== Task description ==
Tally every line of the listing below that holds "Python", then give the tally alone.

********

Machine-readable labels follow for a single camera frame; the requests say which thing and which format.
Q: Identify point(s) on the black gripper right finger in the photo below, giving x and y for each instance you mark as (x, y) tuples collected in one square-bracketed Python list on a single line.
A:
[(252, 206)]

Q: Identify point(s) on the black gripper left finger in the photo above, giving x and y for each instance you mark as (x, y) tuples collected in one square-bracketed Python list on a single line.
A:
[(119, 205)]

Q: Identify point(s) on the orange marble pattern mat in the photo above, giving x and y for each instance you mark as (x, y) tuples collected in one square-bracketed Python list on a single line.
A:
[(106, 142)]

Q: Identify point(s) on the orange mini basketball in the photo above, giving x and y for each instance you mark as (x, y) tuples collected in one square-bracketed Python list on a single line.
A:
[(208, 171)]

********

== Finished task ==
4